TikTok last month got a new lease of life amid reports that the social media app owned and operated by Chinese company ByteDance had agreed to sell its US business to three major investors – the UAE's MGX, Oracle and Silver Lake.
Proponents of a deal pushed by the Trump White House say that if finalised, it would satisfy national security concerns about China's access to US user data. Those concerns were behind a bipartisan law passed by Congress in 2024 that said TikTok would face a ban unless its Chinese owners divested from the platform.

ByteDance challenged the constitutionality of that law before the Supreme Court, but was unsuccessful, and TikTok was briefly unavailable to US users after a Congress-set deadline was reached.
But US President Donald Trump then extended the deadline and has done so several times throughout the last year, to give the company time to reach a deal with investors.
The reported deal is valued at $14 billion, and news reports said the new joint venture will be 50 per cent held by a consortium of new investors, including Oracle, Silver Lake and MGX with 15 per cent each.

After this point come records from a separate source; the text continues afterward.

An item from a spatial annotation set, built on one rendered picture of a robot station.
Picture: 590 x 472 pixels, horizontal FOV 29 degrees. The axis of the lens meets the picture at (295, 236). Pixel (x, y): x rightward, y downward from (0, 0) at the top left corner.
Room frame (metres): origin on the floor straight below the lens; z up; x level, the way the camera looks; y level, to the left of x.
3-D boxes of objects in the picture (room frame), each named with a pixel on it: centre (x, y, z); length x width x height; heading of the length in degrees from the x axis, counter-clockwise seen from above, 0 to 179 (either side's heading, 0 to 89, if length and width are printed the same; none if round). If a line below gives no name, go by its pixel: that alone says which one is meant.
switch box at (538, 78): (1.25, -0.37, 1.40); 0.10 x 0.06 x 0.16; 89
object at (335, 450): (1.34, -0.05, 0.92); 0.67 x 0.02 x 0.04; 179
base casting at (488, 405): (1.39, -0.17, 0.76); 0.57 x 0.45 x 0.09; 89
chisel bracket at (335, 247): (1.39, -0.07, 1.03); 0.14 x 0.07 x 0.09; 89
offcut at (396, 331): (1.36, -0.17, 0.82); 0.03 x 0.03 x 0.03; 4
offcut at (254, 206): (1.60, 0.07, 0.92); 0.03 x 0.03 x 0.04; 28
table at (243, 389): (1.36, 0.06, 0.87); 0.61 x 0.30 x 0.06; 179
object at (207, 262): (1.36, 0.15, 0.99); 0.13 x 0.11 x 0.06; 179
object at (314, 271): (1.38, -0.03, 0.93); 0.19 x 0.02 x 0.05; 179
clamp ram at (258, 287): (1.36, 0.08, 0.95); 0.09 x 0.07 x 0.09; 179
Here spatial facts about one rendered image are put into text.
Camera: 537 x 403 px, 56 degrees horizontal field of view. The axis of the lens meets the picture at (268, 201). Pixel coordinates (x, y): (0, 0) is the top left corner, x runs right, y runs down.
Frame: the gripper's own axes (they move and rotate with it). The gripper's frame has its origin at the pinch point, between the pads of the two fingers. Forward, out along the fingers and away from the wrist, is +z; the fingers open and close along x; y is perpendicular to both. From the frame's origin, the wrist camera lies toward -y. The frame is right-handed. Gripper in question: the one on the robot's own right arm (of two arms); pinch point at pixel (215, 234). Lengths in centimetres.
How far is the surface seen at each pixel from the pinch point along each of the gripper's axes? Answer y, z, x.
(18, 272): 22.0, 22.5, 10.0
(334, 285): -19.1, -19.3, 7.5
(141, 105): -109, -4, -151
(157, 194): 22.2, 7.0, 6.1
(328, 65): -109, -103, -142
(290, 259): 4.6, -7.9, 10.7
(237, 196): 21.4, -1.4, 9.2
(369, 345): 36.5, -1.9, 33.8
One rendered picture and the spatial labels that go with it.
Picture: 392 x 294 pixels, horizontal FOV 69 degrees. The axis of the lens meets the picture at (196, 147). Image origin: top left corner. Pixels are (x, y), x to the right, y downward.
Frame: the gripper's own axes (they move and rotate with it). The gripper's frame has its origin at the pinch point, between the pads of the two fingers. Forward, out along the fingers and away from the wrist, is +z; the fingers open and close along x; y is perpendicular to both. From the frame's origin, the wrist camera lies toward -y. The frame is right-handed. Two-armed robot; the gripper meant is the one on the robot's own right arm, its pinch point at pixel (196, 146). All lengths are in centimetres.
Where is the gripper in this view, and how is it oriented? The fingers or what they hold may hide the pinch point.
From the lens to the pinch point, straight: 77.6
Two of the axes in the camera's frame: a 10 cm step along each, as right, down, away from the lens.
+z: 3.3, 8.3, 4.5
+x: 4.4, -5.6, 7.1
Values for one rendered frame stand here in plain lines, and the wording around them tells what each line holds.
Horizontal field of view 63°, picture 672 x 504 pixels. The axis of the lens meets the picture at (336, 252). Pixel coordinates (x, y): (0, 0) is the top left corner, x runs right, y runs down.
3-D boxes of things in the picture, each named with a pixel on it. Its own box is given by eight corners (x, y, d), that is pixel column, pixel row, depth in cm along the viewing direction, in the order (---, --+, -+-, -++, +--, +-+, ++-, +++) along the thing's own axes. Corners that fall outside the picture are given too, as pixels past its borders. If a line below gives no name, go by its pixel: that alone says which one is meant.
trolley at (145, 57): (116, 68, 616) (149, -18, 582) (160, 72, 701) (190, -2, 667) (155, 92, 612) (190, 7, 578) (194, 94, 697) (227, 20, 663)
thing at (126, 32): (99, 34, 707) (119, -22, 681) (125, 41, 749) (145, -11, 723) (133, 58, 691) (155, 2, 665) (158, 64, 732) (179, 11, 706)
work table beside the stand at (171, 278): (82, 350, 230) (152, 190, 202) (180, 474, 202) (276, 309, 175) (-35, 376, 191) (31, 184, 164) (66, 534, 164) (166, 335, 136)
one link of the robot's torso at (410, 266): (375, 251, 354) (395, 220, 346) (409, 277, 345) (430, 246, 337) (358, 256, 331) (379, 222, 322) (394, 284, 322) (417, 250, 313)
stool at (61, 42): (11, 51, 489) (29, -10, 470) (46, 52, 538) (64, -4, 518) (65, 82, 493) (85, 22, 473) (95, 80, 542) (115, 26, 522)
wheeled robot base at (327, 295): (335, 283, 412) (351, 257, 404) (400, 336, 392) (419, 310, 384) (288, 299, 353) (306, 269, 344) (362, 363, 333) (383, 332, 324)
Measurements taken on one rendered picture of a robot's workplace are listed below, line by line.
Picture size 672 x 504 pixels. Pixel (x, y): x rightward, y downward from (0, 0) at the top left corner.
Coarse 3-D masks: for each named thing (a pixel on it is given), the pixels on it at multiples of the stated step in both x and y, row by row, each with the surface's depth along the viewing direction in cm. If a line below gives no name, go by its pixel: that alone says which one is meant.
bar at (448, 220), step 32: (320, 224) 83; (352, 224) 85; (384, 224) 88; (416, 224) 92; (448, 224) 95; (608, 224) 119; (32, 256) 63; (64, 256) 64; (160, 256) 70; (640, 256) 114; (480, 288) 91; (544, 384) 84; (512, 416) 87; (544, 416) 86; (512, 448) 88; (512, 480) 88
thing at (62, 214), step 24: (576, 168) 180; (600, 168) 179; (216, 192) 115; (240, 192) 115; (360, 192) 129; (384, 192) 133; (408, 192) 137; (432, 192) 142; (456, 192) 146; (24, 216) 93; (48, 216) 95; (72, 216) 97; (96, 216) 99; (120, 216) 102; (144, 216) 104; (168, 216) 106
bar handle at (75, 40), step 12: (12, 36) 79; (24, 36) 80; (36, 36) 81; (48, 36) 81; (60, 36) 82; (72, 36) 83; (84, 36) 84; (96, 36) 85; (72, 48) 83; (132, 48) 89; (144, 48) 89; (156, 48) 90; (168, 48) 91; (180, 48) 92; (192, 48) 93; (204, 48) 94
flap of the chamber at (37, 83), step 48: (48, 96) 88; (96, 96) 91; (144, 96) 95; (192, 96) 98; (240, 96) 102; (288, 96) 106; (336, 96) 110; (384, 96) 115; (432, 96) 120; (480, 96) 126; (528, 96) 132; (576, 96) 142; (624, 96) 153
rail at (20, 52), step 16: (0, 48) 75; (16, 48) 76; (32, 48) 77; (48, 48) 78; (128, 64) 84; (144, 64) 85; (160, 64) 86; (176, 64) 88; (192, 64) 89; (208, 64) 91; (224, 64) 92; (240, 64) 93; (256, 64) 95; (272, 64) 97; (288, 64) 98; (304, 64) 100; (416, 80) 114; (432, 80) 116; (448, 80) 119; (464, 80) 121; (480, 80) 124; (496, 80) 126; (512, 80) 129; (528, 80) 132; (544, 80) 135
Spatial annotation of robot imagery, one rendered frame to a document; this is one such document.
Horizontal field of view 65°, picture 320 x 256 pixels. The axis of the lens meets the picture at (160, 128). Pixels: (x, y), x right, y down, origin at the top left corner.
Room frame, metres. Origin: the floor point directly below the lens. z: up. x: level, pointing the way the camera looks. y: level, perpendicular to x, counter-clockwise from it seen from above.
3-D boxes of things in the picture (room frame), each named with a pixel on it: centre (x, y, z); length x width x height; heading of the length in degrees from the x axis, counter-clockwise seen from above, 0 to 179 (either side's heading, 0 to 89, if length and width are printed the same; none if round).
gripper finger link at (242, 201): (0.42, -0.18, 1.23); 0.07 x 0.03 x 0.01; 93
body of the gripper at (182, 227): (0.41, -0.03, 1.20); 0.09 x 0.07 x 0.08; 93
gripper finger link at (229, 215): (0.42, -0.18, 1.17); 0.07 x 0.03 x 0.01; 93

Another 30.1 per cent will be held by affiliates of existing ByteDance investors and 19.9 per cent will be retained by ByteDance. The deal is believed to have a closing date of January 22.
Mark MacCarthy, a senior fellow at the Institute for Technology Law and Policy at Georgetown Law in Washington, said that despite initial excitement over what appeared to be done deal several weeks ago, questions remain.
“One is why is the price so low? Only $14 billion, when earlier estimates valued the company at $30 to $50 billion,” he said, adding that “in effect, the joint venture controls only half the company, the half that produces costs but no revenue”.
Mr MacCarthy also pointed out that little is known about which entities will control TikTok's envied but controversial algorithm that decides which content users see, based in part on viewing habits.
Some have suggested that algorithm could be and has been vulnerable to the political whims of China, a charge that ByteDance has vigorously denied.
Regardless, some US policymakers insist the algorithm should be controlled by an organisation outside China.
“My own instinct is that ByteDance is not going to provide 'open source' access to its algorithm, and the US-controlled entity will only be able to fine tune it,” Mr MacCarthy said. He also said that many technology analysts have suggested the real economic value of the TikTok platform is the algorithm itself.
“ByteDance is not turning over its prized algorithm to a US entity for a mere $14 billion.”
Mr MacCarthy said elected officials in the US who continue to allege that China manipulates the algorithm are unlikely to be satisfied with such an arrangement.
He speculated that the ambiguity over algorithm control might be a significant reason why the deal might have been reached.
“It's a win-win,” he said. “ByteDance gets to keep the underlying algorithm and the US joint venture does the content control.”
Oracle, MGX, Silver Lake and ByteDance have not yet responded to The National's requests for comment.
Chinese officials have also been largely silent on the matter. The last public statement came in a social media post by Chinese representative Liu Pengyu in late October.
“China will properly resolve issues related to TikTok with the US side,” he said.